Gene editing therapy ready for cardiovascular diseases: opportunities, challenges, and perspectives

Jun Zhou 1,2, Zhuoying Ren 1,2, Jie Xu 1, Jifeng Zhang 1, Y Eugene Chen 1,2,
PMCID: PMC10471110  PMID: 37724071

Abstract

Gene editing nucleases (GENs), represented by CRISPR/Cas9, have become major tools in biomedical research and offer potential cures for many human diseases. Gene editing therapy (GETx) studies in animal models targeting genes such as proprotein convertase subtilisin/kexin type 9 (PCSK9), apolipoprotein C3 (APOC3), angiopoietin Like 3 (ANGPTL3) and inducible degrader of the low-density lipoprotein receptor (IDOL) have demonstrated the benefits and advantages of GETx in managing atherosclerosis. Here we present our views on this brand new therapeutic option for cardiovascular diseases (CVD).

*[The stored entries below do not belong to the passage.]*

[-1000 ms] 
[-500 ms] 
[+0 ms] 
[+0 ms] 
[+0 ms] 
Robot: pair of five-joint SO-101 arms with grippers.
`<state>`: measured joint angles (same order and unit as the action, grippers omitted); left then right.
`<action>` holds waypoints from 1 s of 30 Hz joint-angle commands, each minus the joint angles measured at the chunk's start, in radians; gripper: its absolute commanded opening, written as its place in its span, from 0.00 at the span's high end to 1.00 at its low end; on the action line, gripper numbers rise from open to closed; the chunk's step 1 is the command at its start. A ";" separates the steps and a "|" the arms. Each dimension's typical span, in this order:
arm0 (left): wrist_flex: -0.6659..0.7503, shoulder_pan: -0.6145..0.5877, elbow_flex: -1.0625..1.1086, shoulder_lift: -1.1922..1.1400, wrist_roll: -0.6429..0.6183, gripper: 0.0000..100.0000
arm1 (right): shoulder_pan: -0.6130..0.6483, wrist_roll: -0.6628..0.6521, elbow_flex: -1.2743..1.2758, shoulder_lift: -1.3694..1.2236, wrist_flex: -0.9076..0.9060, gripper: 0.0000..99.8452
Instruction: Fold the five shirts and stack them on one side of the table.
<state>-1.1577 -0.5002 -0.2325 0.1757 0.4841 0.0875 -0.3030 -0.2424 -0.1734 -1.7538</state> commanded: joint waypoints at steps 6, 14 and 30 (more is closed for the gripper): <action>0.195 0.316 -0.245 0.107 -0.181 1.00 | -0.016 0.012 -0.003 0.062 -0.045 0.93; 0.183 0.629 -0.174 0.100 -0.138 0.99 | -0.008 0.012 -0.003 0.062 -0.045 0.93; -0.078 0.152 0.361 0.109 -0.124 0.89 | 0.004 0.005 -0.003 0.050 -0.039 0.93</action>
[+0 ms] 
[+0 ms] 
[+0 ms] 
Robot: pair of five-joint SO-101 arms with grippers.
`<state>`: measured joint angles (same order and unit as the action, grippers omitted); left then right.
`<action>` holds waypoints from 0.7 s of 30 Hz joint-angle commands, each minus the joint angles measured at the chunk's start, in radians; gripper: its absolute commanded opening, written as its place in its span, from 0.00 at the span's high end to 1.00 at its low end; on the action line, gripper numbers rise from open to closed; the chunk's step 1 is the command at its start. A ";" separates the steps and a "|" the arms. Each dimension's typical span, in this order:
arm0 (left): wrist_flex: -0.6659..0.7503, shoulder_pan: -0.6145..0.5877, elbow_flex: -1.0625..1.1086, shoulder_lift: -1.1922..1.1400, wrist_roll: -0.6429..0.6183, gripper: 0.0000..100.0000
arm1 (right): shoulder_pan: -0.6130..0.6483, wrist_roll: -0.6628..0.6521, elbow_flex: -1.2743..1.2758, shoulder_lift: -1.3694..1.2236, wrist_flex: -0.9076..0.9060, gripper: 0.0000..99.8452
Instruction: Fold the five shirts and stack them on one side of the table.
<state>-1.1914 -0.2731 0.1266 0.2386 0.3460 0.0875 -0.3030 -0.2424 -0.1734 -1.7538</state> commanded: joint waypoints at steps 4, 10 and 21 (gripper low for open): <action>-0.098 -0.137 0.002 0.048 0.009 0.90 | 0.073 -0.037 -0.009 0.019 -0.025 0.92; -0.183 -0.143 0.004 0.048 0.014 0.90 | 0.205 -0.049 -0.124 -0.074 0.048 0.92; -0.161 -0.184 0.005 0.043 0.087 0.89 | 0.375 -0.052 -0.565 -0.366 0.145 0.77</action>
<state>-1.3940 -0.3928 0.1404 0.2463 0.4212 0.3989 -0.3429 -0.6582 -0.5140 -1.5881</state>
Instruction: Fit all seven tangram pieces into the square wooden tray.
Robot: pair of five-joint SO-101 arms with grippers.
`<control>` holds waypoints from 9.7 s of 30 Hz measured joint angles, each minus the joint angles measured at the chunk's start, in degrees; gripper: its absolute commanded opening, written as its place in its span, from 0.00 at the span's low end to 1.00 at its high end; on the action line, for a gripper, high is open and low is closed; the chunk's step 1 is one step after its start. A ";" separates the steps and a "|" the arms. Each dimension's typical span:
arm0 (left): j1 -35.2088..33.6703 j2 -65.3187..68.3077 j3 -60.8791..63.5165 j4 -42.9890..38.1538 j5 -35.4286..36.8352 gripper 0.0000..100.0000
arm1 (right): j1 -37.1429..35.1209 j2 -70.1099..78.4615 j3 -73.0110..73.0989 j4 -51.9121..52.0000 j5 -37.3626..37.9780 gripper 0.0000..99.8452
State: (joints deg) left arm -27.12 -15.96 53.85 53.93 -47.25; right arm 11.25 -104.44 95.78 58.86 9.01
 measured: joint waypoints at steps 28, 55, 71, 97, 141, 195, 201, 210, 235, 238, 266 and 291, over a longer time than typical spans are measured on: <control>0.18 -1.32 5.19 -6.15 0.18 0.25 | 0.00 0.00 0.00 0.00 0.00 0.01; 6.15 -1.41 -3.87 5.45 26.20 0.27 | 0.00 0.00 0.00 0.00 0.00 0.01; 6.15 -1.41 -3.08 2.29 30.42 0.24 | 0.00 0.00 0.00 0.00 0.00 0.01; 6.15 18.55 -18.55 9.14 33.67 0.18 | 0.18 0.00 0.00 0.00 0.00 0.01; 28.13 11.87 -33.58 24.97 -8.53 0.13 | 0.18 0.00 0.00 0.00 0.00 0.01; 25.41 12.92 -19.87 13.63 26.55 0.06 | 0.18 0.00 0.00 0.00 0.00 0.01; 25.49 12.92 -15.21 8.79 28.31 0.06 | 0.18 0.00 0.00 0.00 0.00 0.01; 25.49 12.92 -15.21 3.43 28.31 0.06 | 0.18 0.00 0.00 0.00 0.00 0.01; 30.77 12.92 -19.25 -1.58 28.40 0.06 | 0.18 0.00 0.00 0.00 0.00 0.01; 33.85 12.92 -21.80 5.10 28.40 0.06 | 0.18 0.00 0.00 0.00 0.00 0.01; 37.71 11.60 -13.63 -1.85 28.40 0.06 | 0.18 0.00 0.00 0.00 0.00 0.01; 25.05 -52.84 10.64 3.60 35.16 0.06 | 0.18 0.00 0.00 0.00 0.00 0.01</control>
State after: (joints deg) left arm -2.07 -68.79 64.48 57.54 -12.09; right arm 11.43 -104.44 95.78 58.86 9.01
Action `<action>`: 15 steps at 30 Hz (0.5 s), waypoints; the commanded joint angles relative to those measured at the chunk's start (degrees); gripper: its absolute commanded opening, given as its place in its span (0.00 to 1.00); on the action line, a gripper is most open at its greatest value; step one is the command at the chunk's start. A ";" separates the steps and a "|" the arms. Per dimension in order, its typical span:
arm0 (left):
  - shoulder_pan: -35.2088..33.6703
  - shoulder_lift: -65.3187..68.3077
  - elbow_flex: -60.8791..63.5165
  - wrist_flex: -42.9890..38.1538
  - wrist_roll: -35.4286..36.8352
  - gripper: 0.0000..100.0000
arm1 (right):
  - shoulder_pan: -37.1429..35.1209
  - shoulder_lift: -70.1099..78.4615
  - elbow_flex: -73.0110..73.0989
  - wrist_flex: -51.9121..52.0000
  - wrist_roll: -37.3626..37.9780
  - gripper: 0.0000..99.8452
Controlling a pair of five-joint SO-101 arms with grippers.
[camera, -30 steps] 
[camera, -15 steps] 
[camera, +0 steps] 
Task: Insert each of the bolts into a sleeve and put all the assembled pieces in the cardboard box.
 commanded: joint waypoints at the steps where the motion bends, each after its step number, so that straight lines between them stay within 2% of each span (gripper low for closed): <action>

Keywords: cardiovascular diseases, CRISPR/Cas9, gene editing therapy

Gene editing nucleases (GENs), represented by Zinc Finger Nuclease (ZFN), Transcription Activator-Like Effector Nuclease (TALEN), and the Clustered Regularly Interspaced Short Palindromic Repeats/CRISPR-associated protein-9 (CRISPR/Cas9) have become major tools in biomedical research [1]. ZFN, TALEN, and CRISPR/Cas9 are efficient in generating double strand breaks (DSB) in the specific genomic loci that can be repaired by error-prone non-homologous end joining (NHEJ) leading to a functional knockout of the targeted gene or used to integrate a DNA sequence at a specific locus through homologous recombination (HR).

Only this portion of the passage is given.